■ Task directions
Where an image appears in the data, omit it and reproduce the rest exactly.

■ Source data

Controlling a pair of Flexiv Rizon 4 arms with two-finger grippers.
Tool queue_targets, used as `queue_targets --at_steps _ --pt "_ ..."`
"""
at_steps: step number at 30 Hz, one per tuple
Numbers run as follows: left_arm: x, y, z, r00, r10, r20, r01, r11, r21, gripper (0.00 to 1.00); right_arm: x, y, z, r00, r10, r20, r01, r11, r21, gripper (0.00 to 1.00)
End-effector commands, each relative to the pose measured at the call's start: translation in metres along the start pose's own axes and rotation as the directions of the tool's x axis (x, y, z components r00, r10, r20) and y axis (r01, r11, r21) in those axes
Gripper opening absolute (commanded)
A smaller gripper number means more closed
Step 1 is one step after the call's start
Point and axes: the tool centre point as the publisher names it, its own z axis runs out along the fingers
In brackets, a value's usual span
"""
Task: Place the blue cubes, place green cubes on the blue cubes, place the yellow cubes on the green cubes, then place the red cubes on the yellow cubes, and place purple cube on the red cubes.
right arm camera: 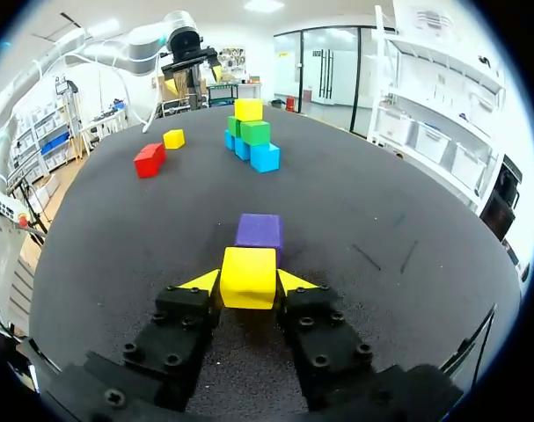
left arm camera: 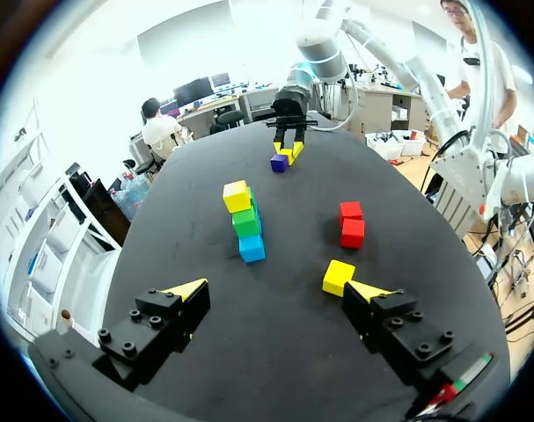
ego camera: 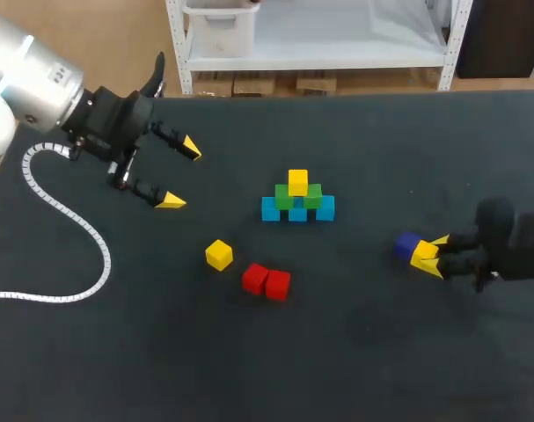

■ Answer space
Controlling a pair of Flexiv Rizon 4 arms with two-finger grippers.
Tool queue_targets, used as `queue_targets --at_steps _ --pt "_ ..."`
"""
at_steps: step number at 30 Hz, one per tuple
Numbers run as follows: left_arm: x, y, z, r00, r10, r20, r01, r11, r21, gripper (0.00 to 1.00); right_arm: x, y, z, r00, r10, r20, r01, r11, r21, gripper (0.00 to 1.00)
End-effector commands, each relative to the pose measured at the call's start: translation in metres along the start pose's own axes and rotation as the directions of the tool's x axis (x, y, z components r00, r10, r20) and y axis (r01, r11, r21) in those axes
Gripper opening absolute (commanded)
A smaller gripper number means more closed
Step 1 is one step after the call's start
Point and axes: the tool centre point as the publisher names it, its own z axis runs out along the fingers
In brackets, a value's usual span
"""
Task: Place the blue cubes, place green cubes on the blue cubes, place the yellow cubes on the green cubes, then place the red cubes on the yellow cubes, and place purple cube on the red cubes.
right arm camera: 
left arm camera: 
ego camera: 

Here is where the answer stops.